- 加载中...

**更新时间**: 2018-03-02**来源**: 原创或网络**浏览数**: 19次**字数**: 18184- 发表评论

Here’s a riddle:

So what does this have to do with machine learning? Well, it turns
out that machine learning algorithms are not that much different from
our friend Doge: *they often run the risk of over-extrapolating or over-interpolating from the data that they are trained on.*

There is a very delicate balancing act when machine learning
algorithms try to predict things. On the one hand, we want our algorithm
to model the training data very closely, otherwise we’ll miss relevant
features and interesting trends. However, on the other hand we don’t
want our model to fit *too* closely, and risk over-interpreting every outlier and irregularity.

The Fukushima power plant disaster is a devastating example of overfitting. When designing the power
plant, engineers had to determine how often earthquakes would occur.
They used a well-known law called the Gutenberg-Richter Law, which gives
a way of predicting the probability of a very strong earthquake from
the frequency that very weak earthquakes occur.
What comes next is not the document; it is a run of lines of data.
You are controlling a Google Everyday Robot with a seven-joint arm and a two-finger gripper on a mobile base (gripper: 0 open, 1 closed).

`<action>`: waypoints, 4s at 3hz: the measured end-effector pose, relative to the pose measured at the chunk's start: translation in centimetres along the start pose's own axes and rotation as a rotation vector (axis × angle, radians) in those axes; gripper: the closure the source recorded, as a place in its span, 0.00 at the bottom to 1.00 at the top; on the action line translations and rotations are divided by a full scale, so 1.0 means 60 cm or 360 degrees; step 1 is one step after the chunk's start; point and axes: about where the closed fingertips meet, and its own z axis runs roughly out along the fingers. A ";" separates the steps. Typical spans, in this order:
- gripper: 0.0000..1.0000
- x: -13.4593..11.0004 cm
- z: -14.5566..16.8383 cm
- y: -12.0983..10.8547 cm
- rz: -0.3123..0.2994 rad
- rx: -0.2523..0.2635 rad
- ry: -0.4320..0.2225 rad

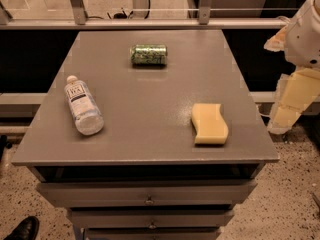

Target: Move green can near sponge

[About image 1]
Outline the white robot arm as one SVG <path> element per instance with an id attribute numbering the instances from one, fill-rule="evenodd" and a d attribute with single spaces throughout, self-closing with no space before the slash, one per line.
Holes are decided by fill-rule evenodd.
<path id="1" fill-rule="evenodd" d="M 293 73 L 278 80 L 267 125 L 270 133 L 285 134 L 320 96 L 320 0 L 306 0 L 264 48 L 283 51 L 295 66 Z"/>

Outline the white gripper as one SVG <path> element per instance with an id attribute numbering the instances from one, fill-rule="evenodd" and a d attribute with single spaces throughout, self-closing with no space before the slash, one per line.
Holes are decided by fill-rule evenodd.
<path id="1" fill-rule="evenodd" d="M 267 125 L 267 130 L 277 135 L 288 132 L 320 95 L 320 70 L 312 69 L 320 66 L 320 23 L 313 4 L 303 5 L 288 29 L 281 28 L 264 49 L 279 52 L 284 45 L 286 60 L 301 67 L 290 75 L 282 74 L 277 83 Z"/>

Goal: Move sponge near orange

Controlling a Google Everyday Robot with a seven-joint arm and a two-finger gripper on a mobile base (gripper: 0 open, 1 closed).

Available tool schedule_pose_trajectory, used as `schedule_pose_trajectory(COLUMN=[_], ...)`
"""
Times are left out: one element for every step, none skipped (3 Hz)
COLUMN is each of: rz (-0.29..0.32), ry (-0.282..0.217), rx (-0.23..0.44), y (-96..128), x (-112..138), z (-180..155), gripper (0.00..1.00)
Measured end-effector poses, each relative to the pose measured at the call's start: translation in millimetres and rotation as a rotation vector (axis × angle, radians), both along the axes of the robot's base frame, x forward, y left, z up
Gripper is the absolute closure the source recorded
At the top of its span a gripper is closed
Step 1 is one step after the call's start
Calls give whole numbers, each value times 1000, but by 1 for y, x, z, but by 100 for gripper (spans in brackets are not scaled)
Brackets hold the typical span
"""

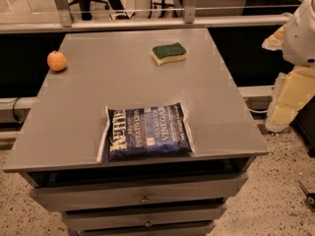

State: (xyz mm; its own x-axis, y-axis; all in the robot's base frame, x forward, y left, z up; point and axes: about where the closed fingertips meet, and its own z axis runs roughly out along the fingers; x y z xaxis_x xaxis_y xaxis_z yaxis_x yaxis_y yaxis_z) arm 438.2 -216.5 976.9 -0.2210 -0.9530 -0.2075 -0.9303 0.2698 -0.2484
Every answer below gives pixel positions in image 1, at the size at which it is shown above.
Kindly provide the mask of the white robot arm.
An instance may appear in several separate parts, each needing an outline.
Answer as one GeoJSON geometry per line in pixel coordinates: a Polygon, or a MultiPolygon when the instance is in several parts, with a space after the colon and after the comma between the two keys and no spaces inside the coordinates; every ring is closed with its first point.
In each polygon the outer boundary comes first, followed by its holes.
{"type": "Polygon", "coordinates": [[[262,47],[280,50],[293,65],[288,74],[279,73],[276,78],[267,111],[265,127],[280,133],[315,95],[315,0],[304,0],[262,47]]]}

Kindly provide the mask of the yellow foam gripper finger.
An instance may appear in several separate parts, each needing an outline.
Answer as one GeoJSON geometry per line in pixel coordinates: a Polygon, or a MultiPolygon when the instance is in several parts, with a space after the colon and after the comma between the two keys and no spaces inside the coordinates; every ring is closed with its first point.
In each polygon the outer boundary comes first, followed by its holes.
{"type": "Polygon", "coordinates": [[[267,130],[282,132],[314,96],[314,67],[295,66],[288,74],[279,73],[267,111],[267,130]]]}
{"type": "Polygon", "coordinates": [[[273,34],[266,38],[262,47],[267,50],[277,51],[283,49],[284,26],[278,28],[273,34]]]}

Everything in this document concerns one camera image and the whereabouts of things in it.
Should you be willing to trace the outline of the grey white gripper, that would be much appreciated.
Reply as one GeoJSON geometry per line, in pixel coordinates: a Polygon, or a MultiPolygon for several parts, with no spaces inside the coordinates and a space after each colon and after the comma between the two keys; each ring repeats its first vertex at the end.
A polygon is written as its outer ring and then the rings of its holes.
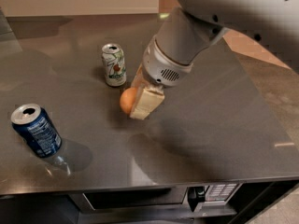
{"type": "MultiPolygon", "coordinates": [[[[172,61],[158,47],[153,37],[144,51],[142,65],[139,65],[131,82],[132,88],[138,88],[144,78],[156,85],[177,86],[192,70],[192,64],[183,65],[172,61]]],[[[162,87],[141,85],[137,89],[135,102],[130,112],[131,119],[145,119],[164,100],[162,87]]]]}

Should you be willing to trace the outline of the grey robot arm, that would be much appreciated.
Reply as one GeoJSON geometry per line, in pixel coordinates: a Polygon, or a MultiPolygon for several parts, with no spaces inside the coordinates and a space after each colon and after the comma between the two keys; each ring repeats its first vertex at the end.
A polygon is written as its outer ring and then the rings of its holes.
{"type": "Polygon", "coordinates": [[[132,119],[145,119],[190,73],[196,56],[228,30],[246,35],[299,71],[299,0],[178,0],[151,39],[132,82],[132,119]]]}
This is useful because
weak earthquakes–ones that are so weak that you can’t even feel
them–happen almost all the time and are recorded by geologists, so the
engineers had quite a large dataset to work with. Perhaps the most
important result of this law is that the relationship between the
magnitude of an earthquake and the logarithm of the probability that it
happens is *linear*.

The engineers of the nuclear power plant used earthquake data from the past 400 years to train a regression model. Their prediction looked something like this:

Source: Brian Stacey, Fukushima: The Failure of Predictive Models

The diamonds represent actual data while the thin line shows the engineers’ regression. Notice how their model hugs the data points very closely. In fact, their model makes a kink at around a magnitude of 7.3 – decidedly not linear.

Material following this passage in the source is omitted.